Exercise details>
Which lines of the data contain the string "separate"? Show each of them.
____ Information
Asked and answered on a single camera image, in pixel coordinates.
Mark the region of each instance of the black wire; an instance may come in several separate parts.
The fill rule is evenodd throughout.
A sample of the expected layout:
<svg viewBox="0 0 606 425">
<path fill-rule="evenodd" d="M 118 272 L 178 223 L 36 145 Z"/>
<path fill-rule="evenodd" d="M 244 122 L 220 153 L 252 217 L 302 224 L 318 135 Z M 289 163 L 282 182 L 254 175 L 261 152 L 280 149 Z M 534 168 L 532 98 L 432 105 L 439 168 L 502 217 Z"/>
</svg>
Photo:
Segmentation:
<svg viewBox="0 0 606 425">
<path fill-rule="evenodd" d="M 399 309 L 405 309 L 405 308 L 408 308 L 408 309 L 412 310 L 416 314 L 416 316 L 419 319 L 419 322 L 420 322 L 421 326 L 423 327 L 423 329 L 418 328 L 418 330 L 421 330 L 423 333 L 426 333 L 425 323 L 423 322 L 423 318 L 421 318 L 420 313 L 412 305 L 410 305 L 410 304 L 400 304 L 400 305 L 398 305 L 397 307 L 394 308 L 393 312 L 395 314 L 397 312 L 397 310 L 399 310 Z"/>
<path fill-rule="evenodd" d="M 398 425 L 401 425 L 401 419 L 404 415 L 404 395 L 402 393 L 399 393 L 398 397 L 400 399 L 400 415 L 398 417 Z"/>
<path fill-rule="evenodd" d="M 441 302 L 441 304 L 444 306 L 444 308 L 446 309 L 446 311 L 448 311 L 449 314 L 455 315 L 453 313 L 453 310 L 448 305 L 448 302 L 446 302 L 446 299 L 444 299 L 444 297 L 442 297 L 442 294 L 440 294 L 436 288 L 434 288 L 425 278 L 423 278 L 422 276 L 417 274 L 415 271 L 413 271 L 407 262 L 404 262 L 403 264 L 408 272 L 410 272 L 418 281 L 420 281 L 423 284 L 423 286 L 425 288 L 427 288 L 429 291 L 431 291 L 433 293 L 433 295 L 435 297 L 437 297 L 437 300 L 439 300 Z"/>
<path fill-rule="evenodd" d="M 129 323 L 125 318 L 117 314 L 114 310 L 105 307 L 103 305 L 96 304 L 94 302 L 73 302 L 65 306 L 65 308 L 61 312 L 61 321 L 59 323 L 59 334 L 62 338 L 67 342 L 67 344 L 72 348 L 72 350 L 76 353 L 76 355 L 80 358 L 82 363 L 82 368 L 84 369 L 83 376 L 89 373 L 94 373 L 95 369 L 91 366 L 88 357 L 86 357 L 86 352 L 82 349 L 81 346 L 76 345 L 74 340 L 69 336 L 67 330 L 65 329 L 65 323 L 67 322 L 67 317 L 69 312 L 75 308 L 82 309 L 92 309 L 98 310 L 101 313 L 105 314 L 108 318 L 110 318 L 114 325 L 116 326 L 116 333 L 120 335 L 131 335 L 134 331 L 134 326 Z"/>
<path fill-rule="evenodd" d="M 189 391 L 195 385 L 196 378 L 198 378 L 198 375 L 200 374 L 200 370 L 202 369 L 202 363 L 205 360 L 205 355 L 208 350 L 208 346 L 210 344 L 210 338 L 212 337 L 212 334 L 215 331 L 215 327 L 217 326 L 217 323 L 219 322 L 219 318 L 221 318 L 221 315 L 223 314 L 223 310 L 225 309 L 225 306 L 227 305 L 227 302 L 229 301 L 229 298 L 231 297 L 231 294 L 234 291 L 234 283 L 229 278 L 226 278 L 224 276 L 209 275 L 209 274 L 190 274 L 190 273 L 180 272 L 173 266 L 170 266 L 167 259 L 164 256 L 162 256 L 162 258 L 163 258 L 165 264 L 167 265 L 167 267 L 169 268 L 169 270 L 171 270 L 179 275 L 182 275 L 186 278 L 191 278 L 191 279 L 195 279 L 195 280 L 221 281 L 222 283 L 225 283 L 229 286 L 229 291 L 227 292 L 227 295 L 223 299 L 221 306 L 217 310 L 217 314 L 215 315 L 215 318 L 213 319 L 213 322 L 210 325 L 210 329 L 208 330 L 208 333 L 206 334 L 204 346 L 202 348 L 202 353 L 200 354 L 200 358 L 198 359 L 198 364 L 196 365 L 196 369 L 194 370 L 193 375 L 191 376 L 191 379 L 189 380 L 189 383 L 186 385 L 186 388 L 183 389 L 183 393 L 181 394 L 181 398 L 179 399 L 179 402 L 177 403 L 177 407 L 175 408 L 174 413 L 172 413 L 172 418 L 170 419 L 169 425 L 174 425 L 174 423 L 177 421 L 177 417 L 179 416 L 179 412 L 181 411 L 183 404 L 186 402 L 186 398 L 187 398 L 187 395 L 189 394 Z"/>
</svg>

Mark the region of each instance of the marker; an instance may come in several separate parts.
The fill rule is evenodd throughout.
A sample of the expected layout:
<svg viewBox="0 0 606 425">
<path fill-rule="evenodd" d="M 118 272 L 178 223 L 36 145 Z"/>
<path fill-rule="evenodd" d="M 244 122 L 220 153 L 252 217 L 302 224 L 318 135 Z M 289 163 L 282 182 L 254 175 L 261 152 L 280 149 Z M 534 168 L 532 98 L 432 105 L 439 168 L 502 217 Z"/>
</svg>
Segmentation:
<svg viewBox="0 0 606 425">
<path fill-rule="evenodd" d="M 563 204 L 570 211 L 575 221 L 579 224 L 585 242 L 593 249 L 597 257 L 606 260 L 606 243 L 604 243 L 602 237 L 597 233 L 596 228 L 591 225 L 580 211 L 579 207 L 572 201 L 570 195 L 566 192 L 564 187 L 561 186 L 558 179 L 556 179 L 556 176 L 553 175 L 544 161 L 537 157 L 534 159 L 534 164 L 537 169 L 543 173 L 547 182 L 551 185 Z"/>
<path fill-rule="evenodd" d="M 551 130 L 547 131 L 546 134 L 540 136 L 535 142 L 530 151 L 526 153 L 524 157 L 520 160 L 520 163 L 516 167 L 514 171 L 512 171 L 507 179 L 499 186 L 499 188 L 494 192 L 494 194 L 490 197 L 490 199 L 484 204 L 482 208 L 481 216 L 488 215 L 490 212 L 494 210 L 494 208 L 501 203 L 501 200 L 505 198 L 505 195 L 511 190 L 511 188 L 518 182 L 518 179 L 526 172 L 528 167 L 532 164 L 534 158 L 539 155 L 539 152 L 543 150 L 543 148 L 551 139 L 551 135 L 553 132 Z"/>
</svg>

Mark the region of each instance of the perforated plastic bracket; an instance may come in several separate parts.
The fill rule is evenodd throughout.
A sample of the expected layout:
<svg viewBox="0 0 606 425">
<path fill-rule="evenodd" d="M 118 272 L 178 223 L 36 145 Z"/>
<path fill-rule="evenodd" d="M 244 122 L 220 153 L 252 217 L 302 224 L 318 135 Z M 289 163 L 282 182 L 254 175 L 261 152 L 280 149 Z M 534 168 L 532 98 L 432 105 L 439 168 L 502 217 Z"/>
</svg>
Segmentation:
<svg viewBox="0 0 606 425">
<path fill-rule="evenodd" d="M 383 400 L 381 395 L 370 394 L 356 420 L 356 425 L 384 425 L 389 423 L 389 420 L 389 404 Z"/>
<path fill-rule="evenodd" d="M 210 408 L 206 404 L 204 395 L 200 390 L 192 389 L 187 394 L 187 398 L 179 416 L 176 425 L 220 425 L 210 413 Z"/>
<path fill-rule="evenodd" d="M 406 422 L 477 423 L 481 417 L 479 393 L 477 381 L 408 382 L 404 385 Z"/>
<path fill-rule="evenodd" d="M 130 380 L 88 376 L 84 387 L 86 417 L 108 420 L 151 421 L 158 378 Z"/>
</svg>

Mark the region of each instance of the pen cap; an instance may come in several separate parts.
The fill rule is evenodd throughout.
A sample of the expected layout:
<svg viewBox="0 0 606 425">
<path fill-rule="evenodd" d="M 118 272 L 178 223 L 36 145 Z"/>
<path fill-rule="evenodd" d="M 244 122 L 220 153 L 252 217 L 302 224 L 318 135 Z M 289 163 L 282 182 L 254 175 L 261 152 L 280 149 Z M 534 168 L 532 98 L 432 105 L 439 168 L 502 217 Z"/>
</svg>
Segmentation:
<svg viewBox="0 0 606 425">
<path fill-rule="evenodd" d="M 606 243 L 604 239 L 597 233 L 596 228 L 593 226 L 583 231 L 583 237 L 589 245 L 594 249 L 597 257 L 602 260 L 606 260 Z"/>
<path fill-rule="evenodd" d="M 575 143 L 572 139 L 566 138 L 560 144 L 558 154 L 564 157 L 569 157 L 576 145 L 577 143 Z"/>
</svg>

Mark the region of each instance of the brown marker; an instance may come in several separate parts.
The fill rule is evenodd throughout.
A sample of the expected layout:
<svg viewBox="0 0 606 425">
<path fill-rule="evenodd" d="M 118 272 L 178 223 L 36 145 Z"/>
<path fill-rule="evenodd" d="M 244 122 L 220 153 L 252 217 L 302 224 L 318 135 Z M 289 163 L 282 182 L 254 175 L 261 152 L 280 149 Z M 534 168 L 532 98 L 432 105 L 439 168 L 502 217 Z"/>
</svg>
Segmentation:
________
Response for this exercise>
Mark the region of each instance of the black wire; an instance may come in several separate parts.
Mark the region of each instance of the marker; an instance may come in several separate parts.
Mark the region of each instance of the perforated plastic bracket; an instance may come in several separate parts.
Mark the region of each instance of the pen cap; an instance may come in several separate parts.
Mark the region of each instance of the brown marker; an instance may come in several separate parts.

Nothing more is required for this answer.